Tech giants focus on software updates to prevent hackers accessing user data

Apple said its iPads, iPhones and Macs were affected by Spectre and Meltdown, but it had taken steps to protect users of iOS 11, MacOS and its latest Apple TV software from the flaw. Photograph: AFP/Getty Images

Apple said its iPads, iPhones and Macs were affected by Spectre and Meltdown, but it had taken steps to protect users of iOS 11, MacOS and its latest Apple TV software from the flaw. Photograph: AFP/Getty Images

 

The year isn’t a week old and already tech firms have had a rough time of it.

Earlier this week, anybody who uses a smartphone, tablet or PC was informed that the device they entrust with so much information may be at risk from hackers.

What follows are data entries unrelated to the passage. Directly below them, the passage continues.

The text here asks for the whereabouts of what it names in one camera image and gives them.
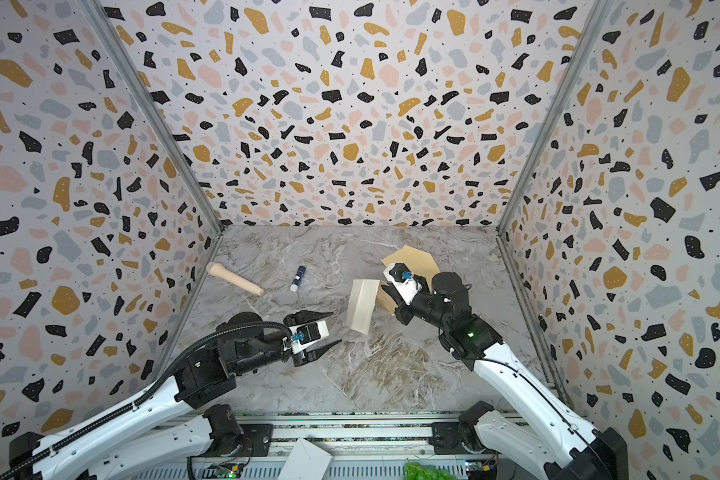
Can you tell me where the yellow paper envelope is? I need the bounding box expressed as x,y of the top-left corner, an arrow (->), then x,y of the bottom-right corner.
377,245 -> 440,313

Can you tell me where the left corner aluminium post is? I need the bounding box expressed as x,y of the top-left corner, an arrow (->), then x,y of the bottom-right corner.
78,1 -> 223,235

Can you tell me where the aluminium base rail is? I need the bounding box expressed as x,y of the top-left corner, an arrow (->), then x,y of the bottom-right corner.
139,410 -> 531,479

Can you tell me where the green plastic bag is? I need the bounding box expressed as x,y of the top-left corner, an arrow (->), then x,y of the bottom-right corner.
403,462 -> 456,480

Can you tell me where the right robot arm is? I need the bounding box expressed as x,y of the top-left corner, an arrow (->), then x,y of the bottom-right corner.
382,263 -> 629,479

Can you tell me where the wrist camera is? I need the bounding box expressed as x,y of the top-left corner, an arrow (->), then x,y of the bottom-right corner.
290,320 -> 329,354
382,263 -> 424,305

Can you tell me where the right corner aluminium post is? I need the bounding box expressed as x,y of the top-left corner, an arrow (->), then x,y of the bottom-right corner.
497,0 -> 613,237

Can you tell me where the cream letter paper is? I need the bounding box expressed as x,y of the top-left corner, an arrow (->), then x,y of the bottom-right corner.
346,279 -> 380,335

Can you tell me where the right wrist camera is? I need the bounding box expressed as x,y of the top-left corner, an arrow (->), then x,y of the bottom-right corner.
382,263 -> 424,305

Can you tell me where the circuit board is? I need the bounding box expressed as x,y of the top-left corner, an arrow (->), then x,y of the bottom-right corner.
201,462 -> 244,480
465,460 -> 498,480

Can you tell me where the white paper sheet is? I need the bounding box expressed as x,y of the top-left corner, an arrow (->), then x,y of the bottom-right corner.
278,438 -> 333,480

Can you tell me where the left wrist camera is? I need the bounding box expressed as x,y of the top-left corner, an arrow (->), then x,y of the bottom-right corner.
290,320 -> 329,354

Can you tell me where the corner aluminium post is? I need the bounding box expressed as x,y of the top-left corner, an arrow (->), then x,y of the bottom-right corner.
78,1 -> 223,235
497,0 -> 613,237

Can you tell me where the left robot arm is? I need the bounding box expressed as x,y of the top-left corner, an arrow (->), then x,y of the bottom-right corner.
2,311 -> 334,479

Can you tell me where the beige wooden stamp handle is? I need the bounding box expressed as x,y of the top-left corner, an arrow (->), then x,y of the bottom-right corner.
206,262 -> 264,296

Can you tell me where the left circuit board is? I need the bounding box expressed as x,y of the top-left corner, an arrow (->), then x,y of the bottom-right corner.
201,462 -> 244,480

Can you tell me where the right circuit board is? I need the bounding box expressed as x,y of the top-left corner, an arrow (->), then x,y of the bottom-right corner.
465,460 -> 498,480

While that may not seem like news – aren’t we always fending off one threat or another? The difference this time is that it’s not software that’s to blame. This time, the security threat is within the hardware – more specifically, the microchip.

What happened?

Earlier this week it emerged that every smartphone, tablet, laptop and PC has a flaw in their microchips that could allow hackers to gain access to confidential information such as passwords.

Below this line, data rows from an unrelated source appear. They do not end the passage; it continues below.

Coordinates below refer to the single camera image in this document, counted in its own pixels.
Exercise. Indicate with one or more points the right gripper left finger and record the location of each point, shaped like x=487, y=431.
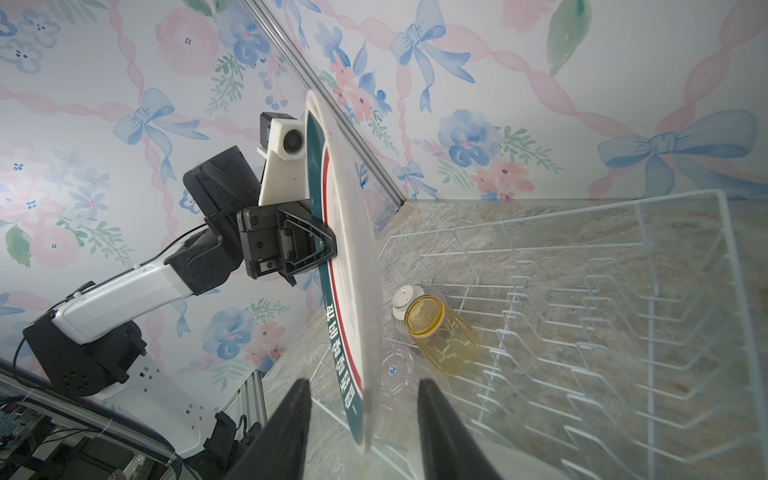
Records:
x=279, y=451

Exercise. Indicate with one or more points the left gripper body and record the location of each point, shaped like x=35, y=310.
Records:
x=260, y=239

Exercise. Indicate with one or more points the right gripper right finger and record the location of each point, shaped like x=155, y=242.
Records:
x=441, y=431

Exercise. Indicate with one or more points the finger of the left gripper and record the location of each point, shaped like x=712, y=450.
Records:
x=305, y=242

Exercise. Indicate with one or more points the green red rim plate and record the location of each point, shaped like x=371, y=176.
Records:
x=351, y=282

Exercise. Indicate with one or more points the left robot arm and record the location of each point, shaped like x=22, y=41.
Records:
x=88, y=341

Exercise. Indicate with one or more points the clear glass cup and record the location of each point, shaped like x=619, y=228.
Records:
x=399, y=381

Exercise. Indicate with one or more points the yellow glass cup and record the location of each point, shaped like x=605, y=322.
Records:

There are two separate problems. One, named Meltdown, affects Intel chips for laptops and servers. The second, named Spectre, affects Intel chips and those made by rival AMD, but also chips based on designs from ARM – which run in most smartphones and tablets.

What does it do?

To make sure our computers, smartphones and tablets work quickly, processors have to do a certain amount of guesswork about what data and functions they’ll need next, having them ready to go when they’re called upon. But that has also left them vulnerable to attack, by allowing access to data that is normally securely cordoned off.

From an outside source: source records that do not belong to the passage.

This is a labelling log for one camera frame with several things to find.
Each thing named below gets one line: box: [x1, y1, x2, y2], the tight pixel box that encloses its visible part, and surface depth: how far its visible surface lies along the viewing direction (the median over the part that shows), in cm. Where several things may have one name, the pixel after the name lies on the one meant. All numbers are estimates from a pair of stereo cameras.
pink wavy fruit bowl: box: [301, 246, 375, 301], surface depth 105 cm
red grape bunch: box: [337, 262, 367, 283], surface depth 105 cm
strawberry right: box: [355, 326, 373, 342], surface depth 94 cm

Exploiting Meltdown, hackers could potentially read computer memory to access passwords and other information. The good news is that it can be fixed with a simple software patch for your system, and they are already in the works; in some cases, they are ready to go.

Spectre is considered less dangerous in the immediate term, but could be more of a problem as it is harder to fix. Using this flaw, hackers can trick apps into leaking sensitive information.

What’s the real risk?

So far, no one has seen the flaws exploited in the wild. The issue was discovered by Google and academic researchers last year, and they had been working with the tech firms to try to put a fix in place before releasing any information on the problem. However, it seems they were forced to go public about it earlier than planned, leaving companies rushing to find a fix before someone figured out how to use the vulnerability to cause a real problem.

To exploit the flaw, hackers would have to get malicious software running on a vulnerable microchip, which would allow them to access data from other software on the machine.

How does this affect me?

If you use any of these devices – and chances are pretty high that you do – you will need to be aware of the potential security threat it poses.

Be careful what you are installing on your device. To exploit the vulnerability, bad software needs to get into your machine, so the less opportunity for that the better. Download software only from trusted sources – in Apple’s case, the official App Store – and be careful about clicking on unsolicited links.

The good news for users of Android devices is that users who have installed its most recent security updates are already protected, as are Gmail users. A patch for Chrome browser will be available later this month, and Chromebook users will have to wait for their update to be released.

Apple has confirmed that its iPads, iPhones and Macs are affected by both Spectre and Meltdown, but it has already taken steps to protect users of iOS 11, MacOS and its latest Apple TV software from the flaw. The company said it will be issuing updates for Safari on MacOS and iOS in the coming days, to guard against any potential exploit in JavaScript on the web browser. Updates for iOS, macOS, tvOS, and watchOS that will further guard against Spectre will be released soon.

The next time you see the software update icon pop up on your laptop, tablet or smartphone, don’t ignore it. Microsoft has already issued a patch for its operating system, and others will be following suit. If you don’t install the update or delay it in any way, your machine will remain vulnerable for longer.

Make sure your antivirus is up to date too. It may not block everything – new threats emerge all the time – but making things more difficult for those who want to spread bad software isn’t something you should dismiss.

To update your Mac, go to the Mac App Store on your machine and open the Updates tab. The update will appear there when it is available. On your iPad or iPhone, go to Settings>General>Software Update.

To update your Windows 10 system, go to Settings>Update & Security>Windows Update> Check for updates. On Windows 7, go to Control Panel>System & Security>Windows Update>Check for Updates.

You should also check for updates to your web browsers – Chrome and Firefox.

Anything else?

Consider installing an ad blocker, at least until the update for your device has been released. While some websites rely on advertising for revenue, ads can sometimes carry malicious code and the owner of the site doesn’t have complete control over this. Blocking ads would help guard against this.